This is kind of a free flowing discussion for IT folks here in our community, and friendly questions for ct.
I'm a professional computer programmer specializing in Ruby on Rails.
I'm a little curious about how your'e going to manage pageviews tonight.
Warning: This is some really complicated stuff, so if you dont understand what's being discussed, feel free to crack a couple of Ted Stevens jokes.
More after the flip
Now i'm scanning the earlier diaries you wrote, ct, and i'm picking up some interesting information.
The front-facing proxy is lighttpd, with your custom memcached enhancements
Do you have a failover setup in place?
How big is the memcached server? A gig? Is there just one memcached instance, or are they spread across several of your app servers.
I think i read somewhere that facebook has the biggest installation of memcached anywhere, at (i could be really wrong) 16 TB.
Using Daily Kos as an example, the lighttpd proxy server sits in front of the mod_perl apache that runs Scoop. When a request is made, lighttpd checks to see if the request does not have a session cookie.

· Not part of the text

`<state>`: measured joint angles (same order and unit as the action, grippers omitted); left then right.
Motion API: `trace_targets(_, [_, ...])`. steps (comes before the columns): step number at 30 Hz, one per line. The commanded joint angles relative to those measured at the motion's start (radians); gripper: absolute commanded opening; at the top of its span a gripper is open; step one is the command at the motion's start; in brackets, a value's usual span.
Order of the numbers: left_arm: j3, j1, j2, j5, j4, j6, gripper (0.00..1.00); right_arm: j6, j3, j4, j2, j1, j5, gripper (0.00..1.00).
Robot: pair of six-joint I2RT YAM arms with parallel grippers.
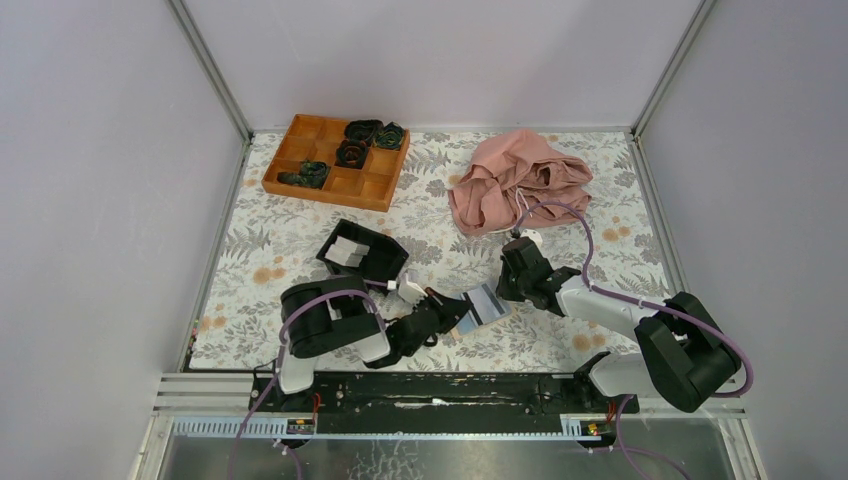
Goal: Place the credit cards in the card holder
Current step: Insert the credit card into the card holder.
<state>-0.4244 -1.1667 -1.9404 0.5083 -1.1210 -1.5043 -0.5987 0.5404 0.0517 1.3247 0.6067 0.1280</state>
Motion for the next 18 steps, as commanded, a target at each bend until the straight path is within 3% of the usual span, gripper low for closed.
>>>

If it doesn't, it sees if the URI matches the pattern of URIs to check. If it does, it goes to a mod_magnet lua script that queries the memcached server for the page. If it's present, memcached returns the page, lighttpd gunzips it if necessary, sets the content type, and returns it to the user. If the page is not present in memcached, the request proceeds to the backed. There, the page is made, and if the request is an anonymous one and fits the same pattern of URIs that lighttpd looks in, it places a copy of the page into memcached before serving it up to the user. While that page is active in memcached, any of the other webservers can retrieve the page, saving them the work of regenerating it themselves.

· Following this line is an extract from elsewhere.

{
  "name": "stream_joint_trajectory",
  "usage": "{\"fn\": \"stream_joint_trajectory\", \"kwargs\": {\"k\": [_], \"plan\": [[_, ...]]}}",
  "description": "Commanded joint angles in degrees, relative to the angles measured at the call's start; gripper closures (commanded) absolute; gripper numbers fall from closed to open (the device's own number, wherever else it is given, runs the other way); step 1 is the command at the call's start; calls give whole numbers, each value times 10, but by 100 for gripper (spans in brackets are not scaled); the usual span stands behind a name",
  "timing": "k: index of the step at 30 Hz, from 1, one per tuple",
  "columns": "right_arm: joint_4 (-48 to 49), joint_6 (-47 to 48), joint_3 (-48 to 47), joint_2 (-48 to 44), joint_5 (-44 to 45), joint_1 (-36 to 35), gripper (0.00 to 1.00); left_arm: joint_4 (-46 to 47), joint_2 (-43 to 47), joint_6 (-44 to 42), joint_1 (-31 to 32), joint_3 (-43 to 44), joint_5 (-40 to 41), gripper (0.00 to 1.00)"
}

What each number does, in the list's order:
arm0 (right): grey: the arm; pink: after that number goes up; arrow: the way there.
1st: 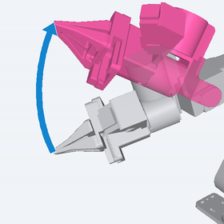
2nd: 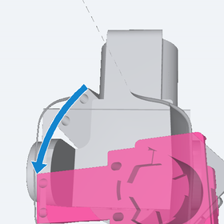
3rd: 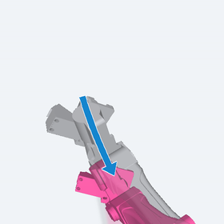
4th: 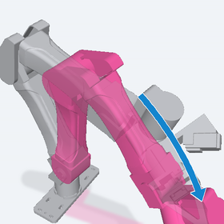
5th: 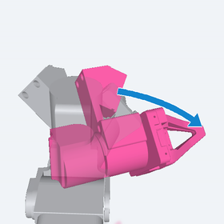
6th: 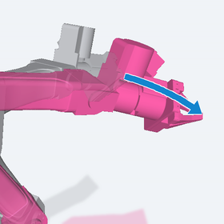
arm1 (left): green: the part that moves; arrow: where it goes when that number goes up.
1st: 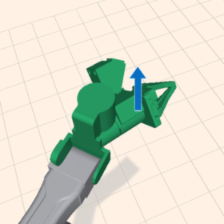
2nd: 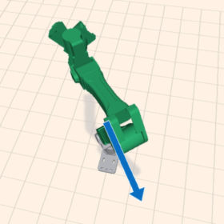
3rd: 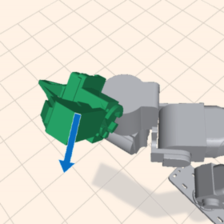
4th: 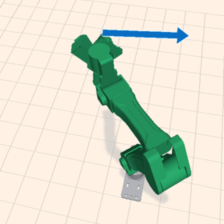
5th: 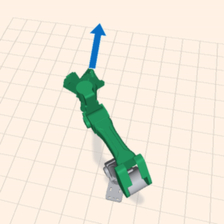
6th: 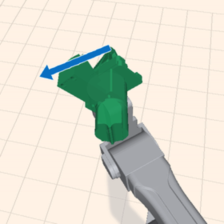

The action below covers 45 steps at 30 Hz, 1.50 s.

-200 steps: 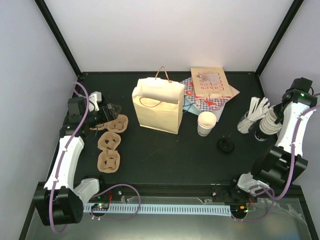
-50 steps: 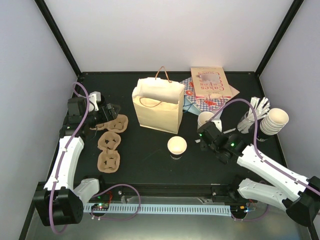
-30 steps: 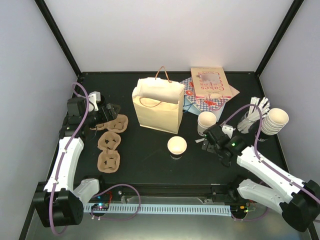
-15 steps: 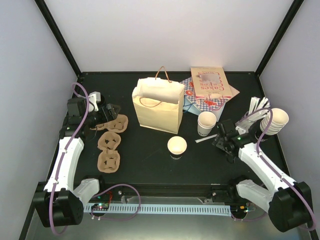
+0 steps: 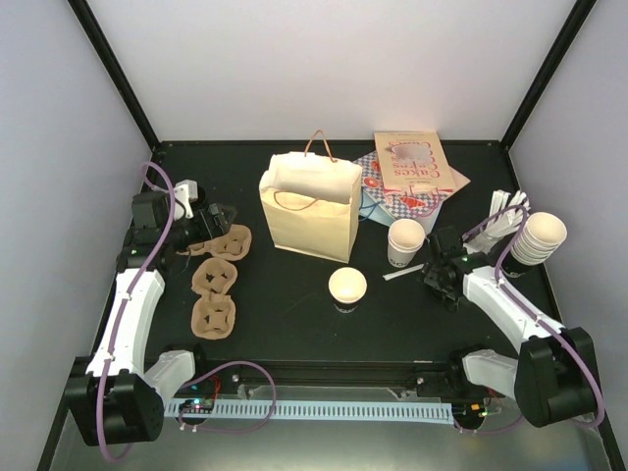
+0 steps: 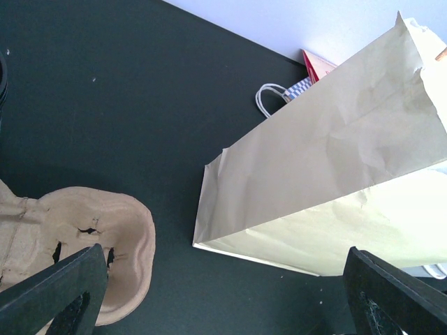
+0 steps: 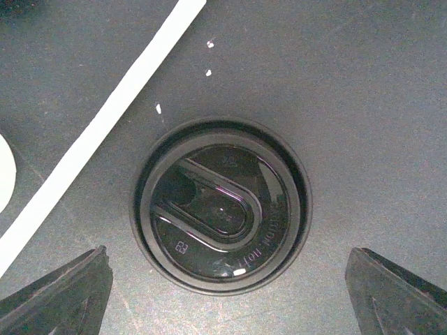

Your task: Pack the takeout coffee

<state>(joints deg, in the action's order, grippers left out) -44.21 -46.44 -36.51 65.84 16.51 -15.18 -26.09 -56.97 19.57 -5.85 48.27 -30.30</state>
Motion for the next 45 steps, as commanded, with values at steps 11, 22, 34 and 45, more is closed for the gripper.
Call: {"fn": "stream_joint_trajectory", "kwargs": {"k": [11, 22, 34, 45], "plan": [[26, 4, -21, 61, -1, 11, 10, 12, 9, -8, 4, 3, -17, 5], [45, 21, -26, 93, 3, 22, 15, 11, 8, -8, 3, 2, -16, 5], [72, 49, -21, 107, -20, 52, 20, 10, 8, -9, 3, 2, -16, 5], [98, 59, -8, 111, -45, 74, 20, 9, 8, -10, 3, 1, -14, 5]]}}
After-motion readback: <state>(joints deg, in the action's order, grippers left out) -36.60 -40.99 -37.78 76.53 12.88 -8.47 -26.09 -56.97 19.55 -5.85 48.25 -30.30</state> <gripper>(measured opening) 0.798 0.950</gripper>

A wise man once said the the hardest things in computer science are naming things and expiring caches. Was the cache expiring logic a pain to setup?
How many apache/mod_perl instances are you using per each quad core xeon server?

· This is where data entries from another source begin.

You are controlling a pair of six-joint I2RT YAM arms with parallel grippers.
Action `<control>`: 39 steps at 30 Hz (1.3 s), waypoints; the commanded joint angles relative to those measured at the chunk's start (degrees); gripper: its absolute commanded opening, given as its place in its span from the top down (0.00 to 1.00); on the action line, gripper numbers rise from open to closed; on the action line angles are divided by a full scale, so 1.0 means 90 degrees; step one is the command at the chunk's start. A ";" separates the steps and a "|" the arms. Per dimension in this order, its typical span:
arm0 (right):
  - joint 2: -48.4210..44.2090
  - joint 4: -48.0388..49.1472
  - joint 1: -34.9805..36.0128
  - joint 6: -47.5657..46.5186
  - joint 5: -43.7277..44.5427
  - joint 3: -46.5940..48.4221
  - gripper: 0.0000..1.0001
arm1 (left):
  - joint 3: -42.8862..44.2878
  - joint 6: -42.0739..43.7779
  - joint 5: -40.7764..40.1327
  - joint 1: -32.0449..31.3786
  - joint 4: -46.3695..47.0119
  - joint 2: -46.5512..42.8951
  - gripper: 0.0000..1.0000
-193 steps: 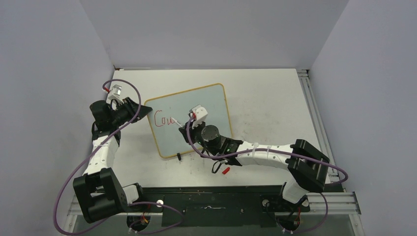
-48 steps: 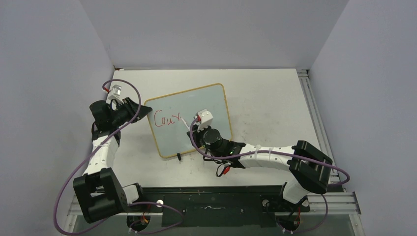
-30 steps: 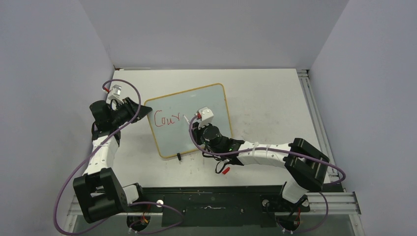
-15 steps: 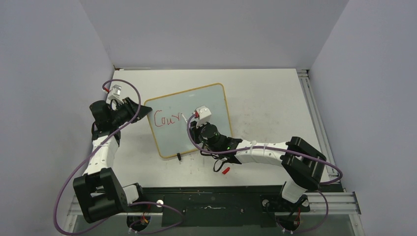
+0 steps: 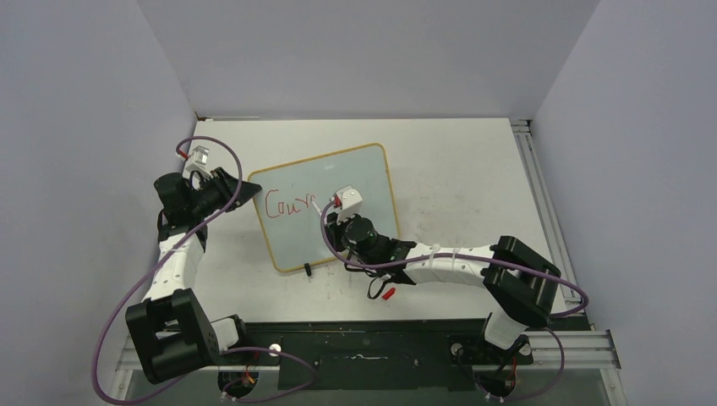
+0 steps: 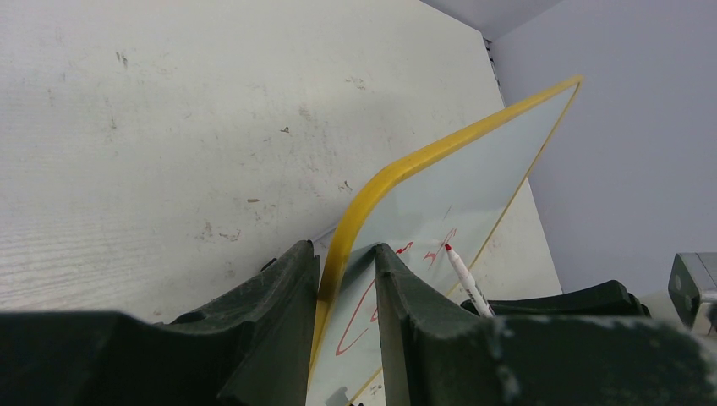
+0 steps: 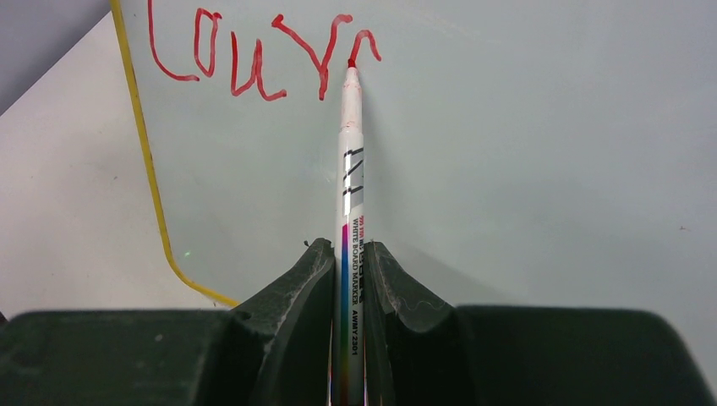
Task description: Write a sentence on the whiteboard
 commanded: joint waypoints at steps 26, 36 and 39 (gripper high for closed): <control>-0.0187 0.0014 -0.0124 -0.0089 0.0399 0.0088 0.95 | 0.0123 0.0037 0.0118 0.0023 0.0108 -0.0006 0.71; -0.0087 0.0032 -0.0165 -0.0128 0.0335 0.0232 0.95 | 0.0123 0.0039 0.0129 0.0026 0.0108 -0.0023 0.71; -0.0056 0.0025 -0.0165 -0.0112 0.0318 0.0219 0.95 | 0.0122 0.0037 0.0137 0.0024 0.0108 -0.0019 0.71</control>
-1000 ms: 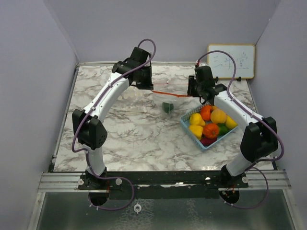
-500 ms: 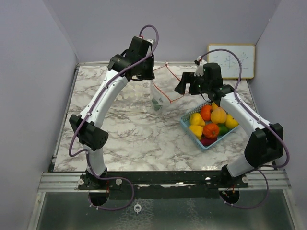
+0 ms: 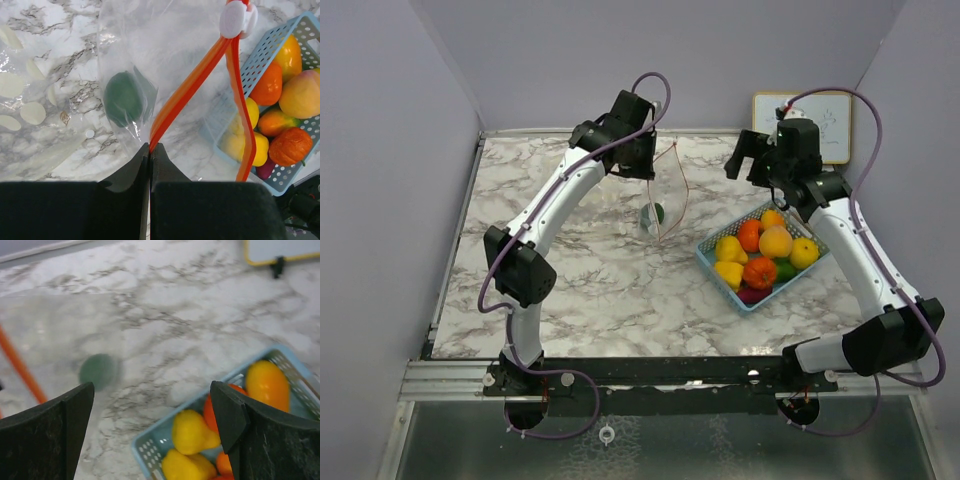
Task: Place the food in the zip-top bag and seal the zipper
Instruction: Pick up the fake fruit from the bin.
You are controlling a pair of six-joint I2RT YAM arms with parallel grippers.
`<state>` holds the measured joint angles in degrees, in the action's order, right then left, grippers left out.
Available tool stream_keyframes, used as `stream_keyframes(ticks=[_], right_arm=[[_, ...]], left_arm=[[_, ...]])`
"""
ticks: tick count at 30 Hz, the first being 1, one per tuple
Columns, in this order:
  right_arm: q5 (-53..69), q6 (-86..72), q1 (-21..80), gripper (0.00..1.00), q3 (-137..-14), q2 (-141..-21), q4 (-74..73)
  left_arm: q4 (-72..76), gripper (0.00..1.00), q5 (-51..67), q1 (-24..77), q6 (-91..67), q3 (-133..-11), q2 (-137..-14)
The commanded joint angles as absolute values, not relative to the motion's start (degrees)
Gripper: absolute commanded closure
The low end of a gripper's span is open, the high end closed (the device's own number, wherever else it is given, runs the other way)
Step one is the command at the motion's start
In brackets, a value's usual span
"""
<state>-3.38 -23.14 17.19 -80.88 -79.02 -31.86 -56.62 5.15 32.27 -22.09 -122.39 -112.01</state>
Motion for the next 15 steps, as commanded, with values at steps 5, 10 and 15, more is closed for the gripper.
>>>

For the new webservers, we got six quad core Xeons, each with 8GB RAM and an 80GB SATA disk for logs and such. After much trial, tribulation, and confusion with both nfsroot and iSCSI, they were finally set up with an nfsroot served up from a Sun x4500. This way, they all share one root filesystem for ease of maintenance. Plus, if required we can throw extra machines into the pool and they'll come right up, even configuring swap space if it isn't there.
I'm not entirely famliar with nfsroot. That's the equivalent of a samba share, IIRC, but older and better. Would a SAN be a good idea for using shared disks? Or how about ZFS with solaris?
The new database machines are eight core (or, as I like to say, OCTOCORE) Xeons with 16GB RAM, one 73GB disk for the OS, one 73GB disk dedicated to tmp, and a 6x73 GB RAID-10 for the database files (and with tmp and the db RAID each having a finely tuned XFS filesystem set up on them). Setting those machines up was easier than the webservers, except for the time involved in loading all the data onto them and getting kicked in the head with this MySQL bug, necessitating me upgrading all the MySQL servers to 5.0.51. For the database servers, I'm running a 64 bit Debian etch and the icc compiled MySQL 5.0.51 server. The difference between the icc and gcc versions of MySQL don't seem to be too extreme, but I'm keeping icc for the moment anyway.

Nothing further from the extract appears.